- _Your objective_
Every line of the material is to be repeated exactly as it stands.

■ ■ ■ ■

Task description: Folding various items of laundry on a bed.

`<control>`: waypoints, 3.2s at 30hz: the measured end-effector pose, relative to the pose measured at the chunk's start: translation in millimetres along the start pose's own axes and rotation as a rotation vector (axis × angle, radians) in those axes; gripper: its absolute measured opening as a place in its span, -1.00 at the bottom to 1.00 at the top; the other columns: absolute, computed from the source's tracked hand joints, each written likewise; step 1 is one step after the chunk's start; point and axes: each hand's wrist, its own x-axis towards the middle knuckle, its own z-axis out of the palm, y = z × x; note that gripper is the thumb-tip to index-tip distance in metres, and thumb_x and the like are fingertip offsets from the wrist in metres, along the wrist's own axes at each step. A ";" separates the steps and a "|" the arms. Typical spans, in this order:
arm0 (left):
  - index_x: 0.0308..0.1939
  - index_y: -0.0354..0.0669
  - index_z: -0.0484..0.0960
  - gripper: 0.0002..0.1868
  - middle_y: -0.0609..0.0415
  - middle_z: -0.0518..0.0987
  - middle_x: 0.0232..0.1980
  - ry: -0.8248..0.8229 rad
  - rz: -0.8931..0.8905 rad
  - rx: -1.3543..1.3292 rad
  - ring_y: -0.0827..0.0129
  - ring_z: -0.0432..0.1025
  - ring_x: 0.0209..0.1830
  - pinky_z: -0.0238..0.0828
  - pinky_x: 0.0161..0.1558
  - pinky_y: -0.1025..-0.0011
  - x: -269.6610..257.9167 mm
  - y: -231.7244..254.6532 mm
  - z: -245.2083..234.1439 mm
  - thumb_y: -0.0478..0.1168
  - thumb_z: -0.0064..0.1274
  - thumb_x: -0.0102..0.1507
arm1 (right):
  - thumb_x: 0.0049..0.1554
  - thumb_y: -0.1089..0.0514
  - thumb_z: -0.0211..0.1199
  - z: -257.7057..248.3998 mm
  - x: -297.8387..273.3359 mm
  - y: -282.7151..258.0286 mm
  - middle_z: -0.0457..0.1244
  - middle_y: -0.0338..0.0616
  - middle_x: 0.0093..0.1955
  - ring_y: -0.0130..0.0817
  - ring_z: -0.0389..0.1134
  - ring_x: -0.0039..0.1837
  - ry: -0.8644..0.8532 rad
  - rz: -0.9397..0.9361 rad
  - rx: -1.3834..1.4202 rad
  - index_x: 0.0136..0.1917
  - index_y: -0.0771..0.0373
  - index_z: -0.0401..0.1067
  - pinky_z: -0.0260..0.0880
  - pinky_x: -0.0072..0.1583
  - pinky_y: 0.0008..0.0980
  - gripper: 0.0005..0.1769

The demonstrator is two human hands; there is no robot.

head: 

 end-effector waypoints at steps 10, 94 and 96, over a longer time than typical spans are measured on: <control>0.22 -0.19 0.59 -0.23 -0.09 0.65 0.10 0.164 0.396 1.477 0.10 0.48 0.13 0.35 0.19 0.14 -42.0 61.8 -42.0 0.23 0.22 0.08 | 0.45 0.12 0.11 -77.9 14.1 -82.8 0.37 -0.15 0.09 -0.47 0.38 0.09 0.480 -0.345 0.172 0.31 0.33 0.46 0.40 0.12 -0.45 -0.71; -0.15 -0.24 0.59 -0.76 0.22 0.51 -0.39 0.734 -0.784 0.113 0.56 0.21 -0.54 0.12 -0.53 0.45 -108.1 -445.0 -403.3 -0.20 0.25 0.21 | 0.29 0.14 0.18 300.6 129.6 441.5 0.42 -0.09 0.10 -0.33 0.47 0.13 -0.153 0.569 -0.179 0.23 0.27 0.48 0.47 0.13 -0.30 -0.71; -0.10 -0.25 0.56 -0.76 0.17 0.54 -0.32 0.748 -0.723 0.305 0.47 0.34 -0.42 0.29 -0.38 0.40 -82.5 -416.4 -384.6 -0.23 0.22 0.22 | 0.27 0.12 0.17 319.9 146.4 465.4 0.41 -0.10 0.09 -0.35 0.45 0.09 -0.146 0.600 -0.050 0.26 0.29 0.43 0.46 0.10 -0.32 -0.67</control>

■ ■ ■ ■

- _Exercise result_
Task description: Folding various items of laundry on a bed.

`<control>`: waypoints, 3.2s at 30hz: the measured end-effector pose, relative to the pose measured at the chunk's start: translation in millimetres along the start pose's own axes and rotation as a rotation vector (axis × angle, radians) in those axes; gripper: its absolute measured opening as a place in its span, -1.00 at the bottom to 1.00 at the top; the other columns: absolute, computed from the source's tracked hand joints, each written likewise; step 1 is one step after the chunk's start; point and axes: each hand's wrist, its own x-axis towards the middle knuckle, its own z-axis out of the palm, y = z × x; note that gripper is the thumb-tip to index-tip distance in metres, and thumb_x and the like are fingertip offsets from the wrist in metres, along the wrist's own axes at each step. A ";" separates the steps and a "|" the arms. Typical spans, in this order:
arm0 (left):
  - index_x: 0.0308..0.1939
  - index_y: -0.0354..0.0669
  - index_z: -0.0484..0.0960
  - gripper: 0.0002..0.1868
  - middle_y: -0.0609..0.0415
  - middle_z: -0.0518..0.0987
  - middle_x: 0.0232..0.1980
  - ry: -0.8248..0.8229 rad
  - rz: -0.8931..0.8905 rad
  - rx: -1.3543..1.3292 rad
  - ring_y: -0.0827..0.0129
  - ring_z: -0.0432..0.1025
  - ring_x: 0.0209..0.1830
  - pinky_z: -0.0238..0.0828
  - pinky_x: 0.0161..0.1558
  - pinky_y: -0.1025..-0.0011
  - x: -269.6610..257.9167 mm
  - y: -231.7244..254.6532 mm
  - z: -245.2083..234.1439 mm
  - thumb_y: -0.0478..0.1168
  - thumb_z: -0.0064..0.1274
  - thumb_x: -0.0102..0.1507
arm1 (right):
  - thumb_x: 0.0049..0.1554
  - thumb_y: -0.1089..0.0514
  - thumb_z: -0.0211..0.1199
  - z: -257.7057..248.3998 mm
  - x: -297.8387..273.3359 mm
  - y: -282.7151..258.0286 mm
  - middle_z: -0.0457..0.1244
  - middle_y: -0.0338..0.0616
  - middle_x: 0.0093..0.1955
  - ring_y: -0.0130..0.0817
  - ring_z: -0.0389..0.1134
  - ring_x: -0.0039..0.1837
  - ry: -0.8644..0.8532 rad
  - rz: -0.9397..0.9361 rad
  - rx: -1.3834..1.4202 rad
  - index_x: 0.0136..0.1917
  - index_y: -0.0771..0.0373
  - index_z: -0.0401..0.1067
  - pinky_z: -0.0260..0.0880
  - pinky_x: -0.0072..0.1583
  - pinky_y: 0.0008..0.0980
  - gripper: 0.0005..0.1769

The demonstrator is two human hands; there is no robot.

head: 

 end-effector waypoints at steps 10, 94 and 96, over a longer time than typical spans are measured on: <control>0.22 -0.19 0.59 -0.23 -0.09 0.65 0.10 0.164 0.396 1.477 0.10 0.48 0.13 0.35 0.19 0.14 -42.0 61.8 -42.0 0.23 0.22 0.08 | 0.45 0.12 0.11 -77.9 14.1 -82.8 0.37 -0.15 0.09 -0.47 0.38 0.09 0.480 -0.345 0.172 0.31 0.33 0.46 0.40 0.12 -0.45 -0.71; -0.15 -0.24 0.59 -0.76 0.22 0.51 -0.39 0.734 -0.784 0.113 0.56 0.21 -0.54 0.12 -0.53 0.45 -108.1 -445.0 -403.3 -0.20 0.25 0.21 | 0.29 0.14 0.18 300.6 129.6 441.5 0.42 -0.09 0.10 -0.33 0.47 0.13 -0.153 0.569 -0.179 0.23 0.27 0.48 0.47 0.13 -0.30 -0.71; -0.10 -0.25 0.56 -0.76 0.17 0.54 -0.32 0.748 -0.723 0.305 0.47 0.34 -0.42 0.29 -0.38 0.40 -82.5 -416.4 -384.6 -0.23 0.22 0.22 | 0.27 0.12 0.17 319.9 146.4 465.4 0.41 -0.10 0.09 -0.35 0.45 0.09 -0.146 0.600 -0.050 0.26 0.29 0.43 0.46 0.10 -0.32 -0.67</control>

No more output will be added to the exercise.